§ **TASK REQUIREMENTS**
Return the lines below exactly as they appear, please, starting with the first and ending with the one that contains "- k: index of".

§ **COLLECTED DATA**
_ _ _ _ _ _ _
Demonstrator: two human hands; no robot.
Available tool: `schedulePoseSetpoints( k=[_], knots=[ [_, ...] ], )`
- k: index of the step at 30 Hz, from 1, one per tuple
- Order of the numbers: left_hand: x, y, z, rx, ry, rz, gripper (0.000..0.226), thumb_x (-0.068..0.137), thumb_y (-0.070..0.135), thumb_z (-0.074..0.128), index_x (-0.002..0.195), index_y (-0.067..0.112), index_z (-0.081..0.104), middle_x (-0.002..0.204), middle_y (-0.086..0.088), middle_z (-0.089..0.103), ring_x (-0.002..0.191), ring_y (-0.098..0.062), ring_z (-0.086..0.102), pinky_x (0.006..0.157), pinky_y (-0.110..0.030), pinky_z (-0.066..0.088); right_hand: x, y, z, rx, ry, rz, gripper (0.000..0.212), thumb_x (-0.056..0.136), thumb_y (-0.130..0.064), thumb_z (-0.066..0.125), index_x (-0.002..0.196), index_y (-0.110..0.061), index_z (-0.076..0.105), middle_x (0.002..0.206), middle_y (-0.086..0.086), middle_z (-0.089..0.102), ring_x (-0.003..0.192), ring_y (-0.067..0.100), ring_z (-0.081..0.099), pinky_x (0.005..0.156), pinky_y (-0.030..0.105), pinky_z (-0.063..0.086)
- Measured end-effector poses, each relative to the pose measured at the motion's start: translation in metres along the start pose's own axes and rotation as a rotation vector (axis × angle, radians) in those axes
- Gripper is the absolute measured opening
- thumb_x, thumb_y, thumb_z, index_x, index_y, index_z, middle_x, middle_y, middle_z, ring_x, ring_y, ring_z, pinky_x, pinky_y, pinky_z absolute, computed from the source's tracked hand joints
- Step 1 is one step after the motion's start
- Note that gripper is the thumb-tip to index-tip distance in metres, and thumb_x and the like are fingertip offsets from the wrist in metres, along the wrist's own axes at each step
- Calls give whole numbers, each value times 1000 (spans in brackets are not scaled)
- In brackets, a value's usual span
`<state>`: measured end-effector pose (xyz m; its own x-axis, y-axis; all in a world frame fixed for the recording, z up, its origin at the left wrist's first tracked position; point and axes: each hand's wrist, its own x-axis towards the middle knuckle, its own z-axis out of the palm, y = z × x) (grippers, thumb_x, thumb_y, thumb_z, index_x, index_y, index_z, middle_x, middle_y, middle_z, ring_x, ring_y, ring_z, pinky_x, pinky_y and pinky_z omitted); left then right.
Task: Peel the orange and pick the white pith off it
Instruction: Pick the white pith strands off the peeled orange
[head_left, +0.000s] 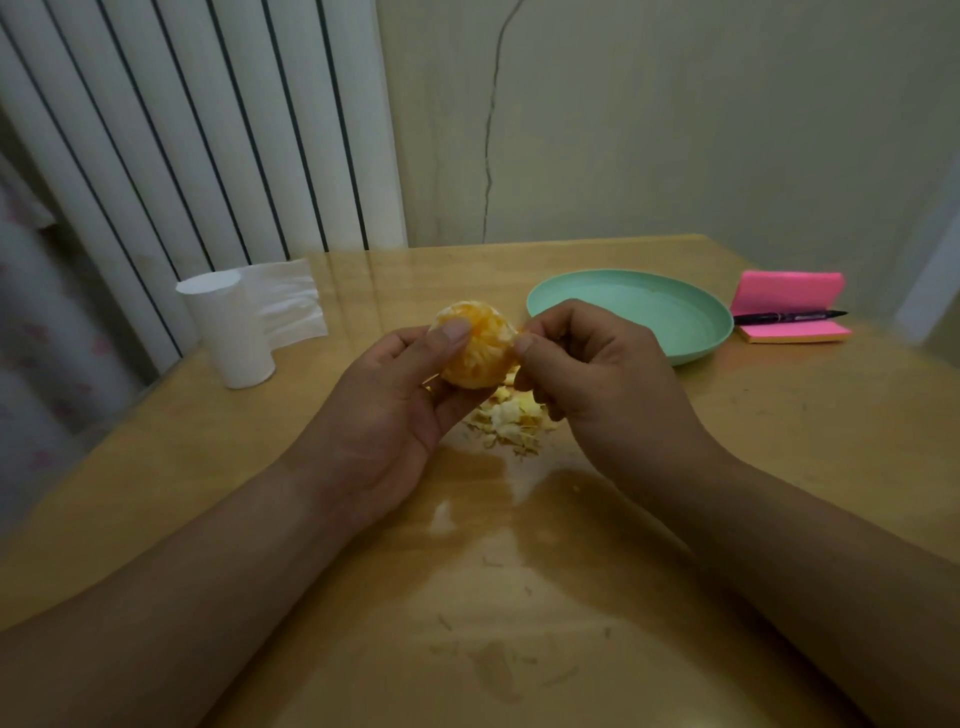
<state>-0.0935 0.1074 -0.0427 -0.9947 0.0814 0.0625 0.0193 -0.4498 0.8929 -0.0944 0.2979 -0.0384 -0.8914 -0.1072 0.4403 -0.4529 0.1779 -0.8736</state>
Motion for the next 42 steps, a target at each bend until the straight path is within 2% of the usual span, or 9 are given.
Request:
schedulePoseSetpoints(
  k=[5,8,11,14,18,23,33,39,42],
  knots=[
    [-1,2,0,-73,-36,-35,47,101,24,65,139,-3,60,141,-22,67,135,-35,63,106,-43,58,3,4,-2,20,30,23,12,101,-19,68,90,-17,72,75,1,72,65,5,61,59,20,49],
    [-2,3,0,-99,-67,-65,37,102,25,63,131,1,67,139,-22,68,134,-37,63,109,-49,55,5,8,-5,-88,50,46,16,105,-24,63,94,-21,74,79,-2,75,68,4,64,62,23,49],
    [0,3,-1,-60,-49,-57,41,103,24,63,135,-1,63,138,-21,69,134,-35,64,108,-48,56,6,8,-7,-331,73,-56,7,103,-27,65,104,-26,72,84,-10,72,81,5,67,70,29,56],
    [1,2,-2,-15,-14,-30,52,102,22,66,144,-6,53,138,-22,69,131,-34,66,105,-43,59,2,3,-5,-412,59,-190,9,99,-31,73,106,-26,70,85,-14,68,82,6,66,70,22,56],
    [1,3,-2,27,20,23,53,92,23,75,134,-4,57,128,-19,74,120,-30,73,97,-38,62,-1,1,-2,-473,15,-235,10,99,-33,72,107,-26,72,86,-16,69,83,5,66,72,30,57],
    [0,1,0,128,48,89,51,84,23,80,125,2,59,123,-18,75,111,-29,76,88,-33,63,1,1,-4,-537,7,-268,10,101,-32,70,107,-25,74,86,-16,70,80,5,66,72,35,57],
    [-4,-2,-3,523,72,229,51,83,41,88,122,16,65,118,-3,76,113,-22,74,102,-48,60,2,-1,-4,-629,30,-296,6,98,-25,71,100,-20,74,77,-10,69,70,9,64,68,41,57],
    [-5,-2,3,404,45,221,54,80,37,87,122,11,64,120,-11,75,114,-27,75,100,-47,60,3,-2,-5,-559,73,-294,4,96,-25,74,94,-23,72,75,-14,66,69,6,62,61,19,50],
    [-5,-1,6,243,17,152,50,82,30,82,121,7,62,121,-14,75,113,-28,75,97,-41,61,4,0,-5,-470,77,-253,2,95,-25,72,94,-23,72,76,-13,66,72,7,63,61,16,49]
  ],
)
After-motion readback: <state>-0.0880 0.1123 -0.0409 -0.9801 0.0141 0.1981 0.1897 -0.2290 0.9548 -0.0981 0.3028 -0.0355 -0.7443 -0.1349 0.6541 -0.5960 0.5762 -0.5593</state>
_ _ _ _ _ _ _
§ **OUTPUT**
Demonstrator: two human hands; no robot.
Available tool: `schedulePoseSetpoints( k=[_], knots=[ [_, ...] ], )`
- k: index of the step at 30 Hz, from 1, one per tuple

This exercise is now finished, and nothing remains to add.